The distinction between act and potency is necessary to resolve the dilemma between Parmenides and Heraclitus of how things can change while preserving their being. It’s difficult to argue that things don’t have a range of potentials into which they could change. An acorn has the potential to grow into a mature tree, but no potential to become a puppy. At the same time, the acorn is the same oak as the mature tree. It’s an actual thing manifesting its potential.
So, no, that acorn is NOT the same as the full grown tree. There is a causal connection, but they are not the same thing. For one thing, the tree has a much larger mass than the acorn, so they are not equal (which means all properties have to be the same). And that 'potential' of growing into a tree has, at its base, a whole environment to support it. A different environment (say with genetic engineering of the right level of technology) might well be able to make it grow into a puppy.

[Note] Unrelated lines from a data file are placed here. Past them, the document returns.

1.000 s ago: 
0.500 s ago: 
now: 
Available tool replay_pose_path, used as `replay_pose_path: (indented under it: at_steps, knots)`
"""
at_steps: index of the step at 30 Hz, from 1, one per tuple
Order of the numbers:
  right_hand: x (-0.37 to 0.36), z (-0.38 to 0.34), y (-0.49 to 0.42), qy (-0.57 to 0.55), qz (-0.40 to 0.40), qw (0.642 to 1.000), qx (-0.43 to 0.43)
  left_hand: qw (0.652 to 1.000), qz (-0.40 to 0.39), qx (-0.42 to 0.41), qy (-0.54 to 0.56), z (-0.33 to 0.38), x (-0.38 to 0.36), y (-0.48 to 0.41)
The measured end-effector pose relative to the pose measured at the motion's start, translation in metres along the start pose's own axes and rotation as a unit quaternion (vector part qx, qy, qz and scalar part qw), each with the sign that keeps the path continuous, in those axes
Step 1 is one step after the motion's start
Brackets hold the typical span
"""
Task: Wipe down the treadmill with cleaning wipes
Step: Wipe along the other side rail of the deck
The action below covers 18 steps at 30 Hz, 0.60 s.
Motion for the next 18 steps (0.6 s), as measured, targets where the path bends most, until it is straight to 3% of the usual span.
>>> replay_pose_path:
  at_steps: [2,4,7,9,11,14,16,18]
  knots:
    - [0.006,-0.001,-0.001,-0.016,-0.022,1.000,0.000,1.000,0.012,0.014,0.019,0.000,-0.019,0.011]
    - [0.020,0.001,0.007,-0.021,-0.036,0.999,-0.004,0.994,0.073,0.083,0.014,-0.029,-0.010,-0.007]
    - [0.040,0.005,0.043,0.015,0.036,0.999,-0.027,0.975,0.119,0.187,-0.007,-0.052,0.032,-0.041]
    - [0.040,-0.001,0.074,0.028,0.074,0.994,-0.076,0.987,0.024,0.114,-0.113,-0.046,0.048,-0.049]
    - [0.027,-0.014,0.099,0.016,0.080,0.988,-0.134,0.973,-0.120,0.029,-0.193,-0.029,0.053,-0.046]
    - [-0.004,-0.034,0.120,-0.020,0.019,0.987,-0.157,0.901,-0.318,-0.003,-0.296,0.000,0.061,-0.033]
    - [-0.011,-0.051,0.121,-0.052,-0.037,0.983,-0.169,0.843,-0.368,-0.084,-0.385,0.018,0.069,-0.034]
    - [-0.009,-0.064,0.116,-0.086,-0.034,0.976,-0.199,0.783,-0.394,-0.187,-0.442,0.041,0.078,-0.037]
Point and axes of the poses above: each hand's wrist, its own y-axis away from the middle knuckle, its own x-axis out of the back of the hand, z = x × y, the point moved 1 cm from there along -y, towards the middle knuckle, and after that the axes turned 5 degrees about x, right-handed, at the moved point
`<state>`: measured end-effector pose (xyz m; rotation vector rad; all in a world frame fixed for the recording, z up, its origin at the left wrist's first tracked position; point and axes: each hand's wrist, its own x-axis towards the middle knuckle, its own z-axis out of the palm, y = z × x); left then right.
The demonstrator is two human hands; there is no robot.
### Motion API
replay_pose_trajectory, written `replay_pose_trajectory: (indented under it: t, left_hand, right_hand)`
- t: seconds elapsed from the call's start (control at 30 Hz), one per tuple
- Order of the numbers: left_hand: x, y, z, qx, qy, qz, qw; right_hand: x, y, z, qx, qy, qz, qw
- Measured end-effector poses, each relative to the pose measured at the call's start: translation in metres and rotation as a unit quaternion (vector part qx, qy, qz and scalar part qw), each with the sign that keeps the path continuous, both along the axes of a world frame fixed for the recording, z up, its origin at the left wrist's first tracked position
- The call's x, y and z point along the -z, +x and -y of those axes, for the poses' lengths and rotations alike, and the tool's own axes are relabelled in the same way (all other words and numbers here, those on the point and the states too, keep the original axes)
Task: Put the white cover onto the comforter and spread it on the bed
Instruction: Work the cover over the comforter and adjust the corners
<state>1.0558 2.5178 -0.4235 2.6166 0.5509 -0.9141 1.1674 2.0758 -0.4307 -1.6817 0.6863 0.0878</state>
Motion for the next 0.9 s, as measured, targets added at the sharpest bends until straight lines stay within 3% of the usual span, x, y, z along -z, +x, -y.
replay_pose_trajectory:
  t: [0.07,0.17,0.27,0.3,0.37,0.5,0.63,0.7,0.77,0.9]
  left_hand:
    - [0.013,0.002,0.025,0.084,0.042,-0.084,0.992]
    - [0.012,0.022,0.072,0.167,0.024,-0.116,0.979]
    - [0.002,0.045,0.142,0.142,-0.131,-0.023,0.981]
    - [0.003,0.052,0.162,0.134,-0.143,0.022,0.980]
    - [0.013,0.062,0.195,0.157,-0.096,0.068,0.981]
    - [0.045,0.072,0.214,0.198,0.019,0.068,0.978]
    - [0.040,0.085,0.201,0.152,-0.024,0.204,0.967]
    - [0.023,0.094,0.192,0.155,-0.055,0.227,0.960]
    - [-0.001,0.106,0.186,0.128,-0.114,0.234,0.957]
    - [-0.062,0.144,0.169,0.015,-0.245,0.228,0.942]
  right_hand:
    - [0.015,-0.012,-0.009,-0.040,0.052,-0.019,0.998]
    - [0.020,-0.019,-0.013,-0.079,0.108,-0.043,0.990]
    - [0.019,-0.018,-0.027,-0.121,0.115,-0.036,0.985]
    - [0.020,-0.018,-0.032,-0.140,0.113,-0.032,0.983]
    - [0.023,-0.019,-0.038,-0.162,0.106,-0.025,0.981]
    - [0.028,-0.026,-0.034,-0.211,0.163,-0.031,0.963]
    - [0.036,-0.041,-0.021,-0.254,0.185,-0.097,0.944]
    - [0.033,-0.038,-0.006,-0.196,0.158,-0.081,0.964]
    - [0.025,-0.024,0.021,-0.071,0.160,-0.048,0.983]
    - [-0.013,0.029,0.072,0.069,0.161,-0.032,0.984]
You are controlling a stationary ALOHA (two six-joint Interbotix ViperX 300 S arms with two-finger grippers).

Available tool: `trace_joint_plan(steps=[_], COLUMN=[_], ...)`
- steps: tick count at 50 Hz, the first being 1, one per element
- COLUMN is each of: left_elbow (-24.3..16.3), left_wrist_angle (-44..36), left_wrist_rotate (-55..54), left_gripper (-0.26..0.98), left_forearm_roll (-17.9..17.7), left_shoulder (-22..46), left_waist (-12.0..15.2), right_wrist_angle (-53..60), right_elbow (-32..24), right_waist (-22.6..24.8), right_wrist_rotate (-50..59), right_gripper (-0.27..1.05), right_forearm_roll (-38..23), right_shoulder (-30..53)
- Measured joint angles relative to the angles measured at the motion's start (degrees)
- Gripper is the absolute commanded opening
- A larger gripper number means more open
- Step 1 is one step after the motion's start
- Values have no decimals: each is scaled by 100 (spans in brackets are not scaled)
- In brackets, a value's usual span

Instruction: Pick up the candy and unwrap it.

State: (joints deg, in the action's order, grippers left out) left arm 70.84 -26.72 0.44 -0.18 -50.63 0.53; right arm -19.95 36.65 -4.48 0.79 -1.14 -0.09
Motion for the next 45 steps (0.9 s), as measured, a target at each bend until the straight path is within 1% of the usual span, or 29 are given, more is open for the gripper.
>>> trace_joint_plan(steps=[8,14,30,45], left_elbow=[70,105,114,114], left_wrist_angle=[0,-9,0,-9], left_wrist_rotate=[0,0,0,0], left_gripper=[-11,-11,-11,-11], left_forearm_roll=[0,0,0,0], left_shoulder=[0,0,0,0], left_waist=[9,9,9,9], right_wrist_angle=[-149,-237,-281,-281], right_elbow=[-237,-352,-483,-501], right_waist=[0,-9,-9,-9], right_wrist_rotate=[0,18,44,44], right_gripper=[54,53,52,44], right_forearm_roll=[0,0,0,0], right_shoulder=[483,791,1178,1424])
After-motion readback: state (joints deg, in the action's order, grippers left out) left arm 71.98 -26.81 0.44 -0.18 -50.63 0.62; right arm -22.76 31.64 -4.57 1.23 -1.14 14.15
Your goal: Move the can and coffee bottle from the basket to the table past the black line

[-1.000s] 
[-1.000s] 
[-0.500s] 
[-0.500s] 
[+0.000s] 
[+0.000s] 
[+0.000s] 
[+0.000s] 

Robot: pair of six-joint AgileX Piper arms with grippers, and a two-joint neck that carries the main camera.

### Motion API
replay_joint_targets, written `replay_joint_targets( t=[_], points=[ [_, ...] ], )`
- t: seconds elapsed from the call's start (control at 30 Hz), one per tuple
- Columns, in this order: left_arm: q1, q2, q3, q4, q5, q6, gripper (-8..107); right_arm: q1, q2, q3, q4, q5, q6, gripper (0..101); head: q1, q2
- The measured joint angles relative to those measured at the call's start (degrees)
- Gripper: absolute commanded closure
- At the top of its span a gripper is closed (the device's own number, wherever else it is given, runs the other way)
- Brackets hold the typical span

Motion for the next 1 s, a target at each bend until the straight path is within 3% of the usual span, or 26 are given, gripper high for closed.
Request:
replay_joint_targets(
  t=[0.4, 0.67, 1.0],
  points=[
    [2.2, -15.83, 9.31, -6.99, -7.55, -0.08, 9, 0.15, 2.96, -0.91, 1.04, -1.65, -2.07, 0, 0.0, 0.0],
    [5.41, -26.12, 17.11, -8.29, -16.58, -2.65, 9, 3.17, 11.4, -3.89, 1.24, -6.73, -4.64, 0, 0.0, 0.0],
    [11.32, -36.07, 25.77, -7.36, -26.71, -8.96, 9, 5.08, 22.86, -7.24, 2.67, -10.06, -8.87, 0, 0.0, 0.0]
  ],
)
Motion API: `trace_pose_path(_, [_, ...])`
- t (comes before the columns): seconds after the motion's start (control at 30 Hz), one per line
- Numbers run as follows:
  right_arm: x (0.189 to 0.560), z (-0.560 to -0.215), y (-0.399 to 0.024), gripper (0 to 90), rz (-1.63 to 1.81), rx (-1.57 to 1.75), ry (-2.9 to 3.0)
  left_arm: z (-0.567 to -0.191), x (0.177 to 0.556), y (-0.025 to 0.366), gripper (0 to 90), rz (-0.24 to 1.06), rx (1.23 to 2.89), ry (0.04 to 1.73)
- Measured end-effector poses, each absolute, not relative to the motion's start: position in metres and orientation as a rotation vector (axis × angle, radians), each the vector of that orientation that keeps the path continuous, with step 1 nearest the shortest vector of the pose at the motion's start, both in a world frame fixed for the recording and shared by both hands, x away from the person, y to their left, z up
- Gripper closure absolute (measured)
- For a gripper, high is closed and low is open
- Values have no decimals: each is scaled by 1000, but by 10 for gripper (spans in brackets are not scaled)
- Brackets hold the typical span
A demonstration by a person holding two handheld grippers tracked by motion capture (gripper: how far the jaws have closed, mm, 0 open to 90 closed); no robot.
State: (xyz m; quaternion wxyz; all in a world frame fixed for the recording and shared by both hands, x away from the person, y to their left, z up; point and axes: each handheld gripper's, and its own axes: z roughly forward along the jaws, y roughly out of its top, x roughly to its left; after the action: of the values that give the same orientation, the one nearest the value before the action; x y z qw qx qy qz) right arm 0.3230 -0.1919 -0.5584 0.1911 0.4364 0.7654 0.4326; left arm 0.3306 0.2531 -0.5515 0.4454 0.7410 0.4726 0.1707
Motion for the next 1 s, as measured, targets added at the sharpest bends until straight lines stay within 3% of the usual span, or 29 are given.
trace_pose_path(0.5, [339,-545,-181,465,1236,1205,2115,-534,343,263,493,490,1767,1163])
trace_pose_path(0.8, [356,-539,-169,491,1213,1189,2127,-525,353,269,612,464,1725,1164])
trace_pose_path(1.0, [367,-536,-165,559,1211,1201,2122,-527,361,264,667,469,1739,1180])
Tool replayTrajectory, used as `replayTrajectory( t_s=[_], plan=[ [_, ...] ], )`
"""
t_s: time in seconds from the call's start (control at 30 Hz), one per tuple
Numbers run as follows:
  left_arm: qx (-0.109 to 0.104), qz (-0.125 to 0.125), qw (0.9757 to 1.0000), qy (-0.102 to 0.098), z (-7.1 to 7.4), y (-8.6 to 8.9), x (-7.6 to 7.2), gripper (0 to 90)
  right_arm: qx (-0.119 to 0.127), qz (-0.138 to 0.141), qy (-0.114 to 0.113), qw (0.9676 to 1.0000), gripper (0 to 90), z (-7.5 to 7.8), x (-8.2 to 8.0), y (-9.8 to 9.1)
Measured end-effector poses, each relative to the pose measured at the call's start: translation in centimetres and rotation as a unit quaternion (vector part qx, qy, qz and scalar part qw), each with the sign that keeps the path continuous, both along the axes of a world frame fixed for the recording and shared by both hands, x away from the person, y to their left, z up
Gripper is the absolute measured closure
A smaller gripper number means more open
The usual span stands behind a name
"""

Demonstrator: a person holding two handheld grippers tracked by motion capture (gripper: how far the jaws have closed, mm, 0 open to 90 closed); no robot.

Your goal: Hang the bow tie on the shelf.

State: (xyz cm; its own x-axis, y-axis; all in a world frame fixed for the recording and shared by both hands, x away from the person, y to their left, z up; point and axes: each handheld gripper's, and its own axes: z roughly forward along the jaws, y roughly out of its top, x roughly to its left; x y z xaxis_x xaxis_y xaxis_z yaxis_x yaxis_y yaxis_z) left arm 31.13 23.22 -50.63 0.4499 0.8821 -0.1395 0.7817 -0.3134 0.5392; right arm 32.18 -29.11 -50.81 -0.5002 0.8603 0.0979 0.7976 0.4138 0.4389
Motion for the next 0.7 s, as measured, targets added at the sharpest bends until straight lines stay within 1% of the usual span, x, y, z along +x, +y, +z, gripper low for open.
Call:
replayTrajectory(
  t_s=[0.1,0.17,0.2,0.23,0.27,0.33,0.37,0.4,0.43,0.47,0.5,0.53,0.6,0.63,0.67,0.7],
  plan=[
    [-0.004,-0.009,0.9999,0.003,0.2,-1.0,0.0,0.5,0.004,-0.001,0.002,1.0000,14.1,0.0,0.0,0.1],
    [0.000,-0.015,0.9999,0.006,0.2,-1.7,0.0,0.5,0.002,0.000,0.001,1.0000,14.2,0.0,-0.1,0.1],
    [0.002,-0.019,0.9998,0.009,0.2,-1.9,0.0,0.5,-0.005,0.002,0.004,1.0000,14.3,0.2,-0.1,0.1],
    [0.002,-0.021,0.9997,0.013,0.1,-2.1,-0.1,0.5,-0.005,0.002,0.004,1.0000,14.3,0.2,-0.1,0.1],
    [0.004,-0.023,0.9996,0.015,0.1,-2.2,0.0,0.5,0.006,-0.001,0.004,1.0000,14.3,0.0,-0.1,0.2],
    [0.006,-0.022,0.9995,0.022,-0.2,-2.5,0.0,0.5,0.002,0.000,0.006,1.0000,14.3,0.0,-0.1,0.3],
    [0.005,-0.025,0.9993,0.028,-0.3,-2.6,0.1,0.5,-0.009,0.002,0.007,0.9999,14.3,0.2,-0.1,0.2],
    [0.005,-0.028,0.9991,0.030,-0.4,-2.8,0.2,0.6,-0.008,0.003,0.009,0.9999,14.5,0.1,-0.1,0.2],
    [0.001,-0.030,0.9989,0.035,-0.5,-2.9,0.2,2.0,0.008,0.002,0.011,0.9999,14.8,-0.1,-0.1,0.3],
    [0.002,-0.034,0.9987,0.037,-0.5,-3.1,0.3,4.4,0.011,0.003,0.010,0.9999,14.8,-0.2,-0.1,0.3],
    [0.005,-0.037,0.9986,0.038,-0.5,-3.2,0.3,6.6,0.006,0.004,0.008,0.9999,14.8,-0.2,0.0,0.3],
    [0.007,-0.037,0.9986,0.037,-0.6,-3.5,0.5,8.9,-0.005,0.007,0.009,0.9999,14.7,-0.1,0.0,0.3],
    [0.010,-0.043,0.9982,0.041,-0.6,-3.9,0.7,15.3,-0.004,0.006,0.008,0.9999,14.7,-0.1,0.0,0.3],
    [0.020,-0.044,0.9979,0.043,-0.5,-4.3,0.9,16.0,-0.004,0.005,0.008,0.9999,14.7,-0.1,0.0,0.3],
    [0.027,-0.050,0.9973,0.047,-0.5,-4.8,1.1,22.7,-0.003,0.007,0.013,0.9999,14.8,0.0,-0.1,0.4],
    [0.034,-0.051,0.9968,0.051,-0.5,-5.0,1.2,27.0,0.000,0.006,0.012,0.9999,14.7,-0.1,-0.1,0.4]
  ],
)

In particular, again, change is simply change. It isn't a pre-existing 'potential' that is 'actualized'. We don't have things bundled up with all of their potentials, some of which are actualized and others are not. We simply have things that interact with other things in certain ways.
As for 'possible worlds', well, to the extent it is a coherent notion, it is useless and to the extent it can be used, it is incoherent. The notion of 'logical consistency' is way, way, way too weak to get anywhere.